Required action:
The line that contains "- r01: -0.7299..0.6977" and all lines following it to the end of the data below: set these down exactly, and nothing besides.

Data segment:
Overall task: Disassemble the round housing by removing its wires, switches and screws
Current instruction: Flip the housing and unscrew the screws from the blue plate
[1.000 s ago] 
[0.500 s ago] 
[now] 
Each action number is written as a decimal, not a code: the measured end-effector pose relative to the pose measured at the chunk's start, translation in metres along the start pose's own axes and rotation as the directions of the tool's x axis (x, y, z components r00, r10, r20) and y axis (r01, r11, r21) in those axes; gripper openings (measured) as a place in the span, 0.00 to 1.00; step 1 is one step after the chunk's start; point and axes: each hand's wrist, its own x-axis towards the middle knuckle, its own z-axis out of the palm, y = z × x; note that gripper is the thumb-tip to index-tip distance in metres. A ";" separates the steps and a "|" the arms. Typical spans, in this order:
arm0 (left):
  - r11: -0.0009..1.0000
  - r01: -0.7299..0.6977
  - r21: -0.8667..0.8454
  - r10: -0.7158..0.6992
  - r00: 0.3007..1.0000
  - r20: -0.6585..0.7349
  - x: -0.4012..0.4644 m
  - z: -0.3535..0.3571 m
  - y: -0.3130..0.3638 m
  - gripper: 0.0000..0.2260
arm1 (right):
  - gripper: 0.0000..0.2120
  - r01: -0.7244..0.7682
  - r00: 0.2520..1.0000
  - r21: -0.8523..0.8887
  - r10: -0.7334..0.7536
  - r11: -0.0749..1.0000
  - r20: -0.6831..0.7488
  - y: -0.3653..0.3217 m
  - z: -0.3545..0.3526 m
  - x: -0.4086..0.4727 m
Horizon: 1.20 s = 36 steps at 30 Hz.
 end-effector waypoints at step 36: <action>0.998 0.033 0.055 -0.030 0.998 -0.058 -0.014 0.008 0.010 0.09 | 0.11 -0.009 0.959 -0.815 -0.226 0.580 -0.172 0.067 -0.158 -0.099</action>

Answer box:
  - r01: -0.7299..0.6977
  - r21: -0.8667..0.8454
  - r10: -0.7158..0.6992
  - r00: 0.3007..1.0000
  - r20: -0.6585..0.7349
  - x: -0.4012..0.4644 m
  - z: -0.3535..0.3571 m
  - y: -0.3130..0.3638 m
  - gripper: 0.0000..0.2260
arm1 (right):
  - gripper: 0.0000..0.2120
  - r01: -0.7244..0.7682
  - r00: 0.2520..1.0000
  - r21: -0.8523..0.8887
  - r10: -0.7334..0.7536
  - r11: -0.0749..1.0000
  - r20: -0.6831..0.7488
  - y: -0.3653..0.3217 m
  - z: -0.3545..0.3526 m
  - x: -0.4086..0.4727 m
Horizon: 1.20 s = 36 steps at 30 Hz.
 end-effector waypoints at step 36: <action>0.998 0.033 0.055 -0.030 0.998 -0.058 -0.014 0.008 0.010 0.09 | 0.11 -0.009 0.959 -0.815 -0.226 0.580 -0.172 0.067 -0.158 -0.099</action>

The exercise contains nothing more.